Associated Press Writer
Former U.S. House speaker Newt Gingrich on Wednesday announced his opposition to a planned mosque near ground zero, becoming the latest Republican leader to place the project on the national political stage.
In a statement posted on his website, Gingrich, a potential 2012 presidential contender, said flatly, "No mosque." And he criticized Muslim leaders for suggesting the mosque's opponents are religiously intolerant.
"The time for double standards that allow Islamists to behave aggressively toward us while they demand our weakness and submission is over," Gingrich wrote. "The proposed 'Cordoba House' overlooking the World Trade Center site - where a group of jihadists killed over 3,000 Americans and destroyed one of our most famous landmarks - is a test of the timidity, passivity and historic ignorance of American elites."

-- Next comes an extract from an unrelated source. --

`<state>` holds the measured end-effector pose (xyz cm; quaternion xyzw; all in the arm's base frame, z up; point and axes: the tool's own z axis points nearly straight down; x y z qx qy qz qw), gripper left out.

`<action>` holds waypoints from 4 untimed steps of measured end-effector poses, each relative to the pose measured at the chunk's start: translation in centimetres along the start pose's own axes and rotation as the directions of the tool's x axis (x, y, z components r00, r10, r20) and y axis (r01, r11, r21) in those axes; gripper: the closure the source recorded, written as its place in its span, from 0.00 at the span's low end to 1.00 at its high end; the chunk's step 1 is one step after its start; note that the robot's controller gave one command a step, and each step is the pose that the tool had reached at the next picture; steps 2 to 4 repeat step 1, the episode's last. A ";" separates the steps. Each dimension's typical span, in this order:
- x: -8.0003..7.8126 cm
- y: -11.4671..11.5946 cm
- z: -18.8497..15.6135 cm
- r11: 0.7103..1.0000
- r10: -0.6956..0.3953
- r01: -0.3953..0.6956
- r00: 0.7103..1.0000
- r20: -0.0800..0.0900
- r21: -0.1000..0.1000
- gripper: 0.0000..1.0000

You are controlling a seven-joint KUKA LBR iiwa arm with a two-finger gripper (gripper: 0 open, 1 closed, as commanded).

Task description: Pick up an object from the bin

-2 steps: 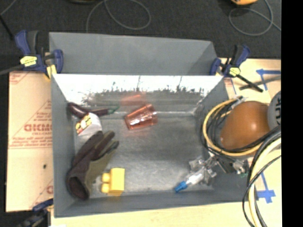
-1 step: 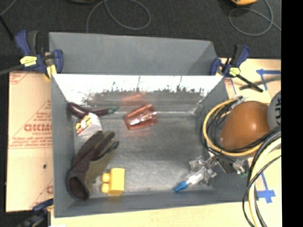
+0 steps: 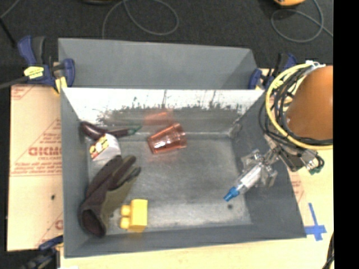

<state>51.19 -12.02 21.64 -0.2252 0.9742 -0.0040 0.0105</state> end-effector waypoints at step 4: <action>0.0 0.0 0.0 1.000 0.000 0.000 1.000 -0.001 -0.001 1.00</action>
Offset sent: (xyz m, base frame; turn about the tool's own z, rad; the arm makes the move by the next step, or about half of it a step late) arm 0.0536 0.0420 0.1014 -0.0363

The mosque, which would be located two blocks from the lower Manhattan site of the Sept. 11, 2001, attacks, is a project of the nonprofit Cordoba Initiative, which says it promotes cross-cultural understanding between Islam and the West. Cordoba purchased the property for $4 million and plans to build a 13-story, $100 million Islamic center, of which the mosque would be a part.
A community board voted overwhelmingly last spring to back the project even as it drew emotional opposition from some local residents and relatives of victims of the Sept. 11 attacks.
Opponents of the mosque are appealing their case to the city's landmarks commission, hoping it will give historic designation to the building currently occupying the mosque site, thus complicating the project's construction.
Disagreement over the mosque had, until recently, drawn political attention only from local officials. Republican-turned-independent New York Mayor Michael Bloomberg supports the mosque's construction, as does Attorney General Andrew Cuomo, the Democratic candidate for governor. Cuomo's GOP opponent, Rick Lazio, opposes the project, as does Rep. Peter King, of Long Island, the ranking Republican on the Homeland Security Committee.
The political dispute over the mosque went national last Sunday, when Sarah Palin, the former Alaska governor and 2008 Republican vice presidential candidate, announced her opposition to it via Twitter.
"Ground Zero Mosque supporters: doesn't it stab you in the heart, as it does ours throughout the heartland? Peaceful Muslims, pls refudiate," Palin wrote, drawing ridicule for using the apparently invented word refudiate.
She rewrote her post later, calling on "peace-seeking Muslims" to reject the mosque in the interest of national healing. "UNNECESSARY provocation," she wrote of the mosque.
Palin's comments drew a stern rebuke from Bloomberg, who has called efforts to derail the mosque un-American.
"Sarah Palin has a right to her opinions, but I could not disagree more," Bloomberg said. "Everything the United States stands for, New York stands for, is tolerance and openness."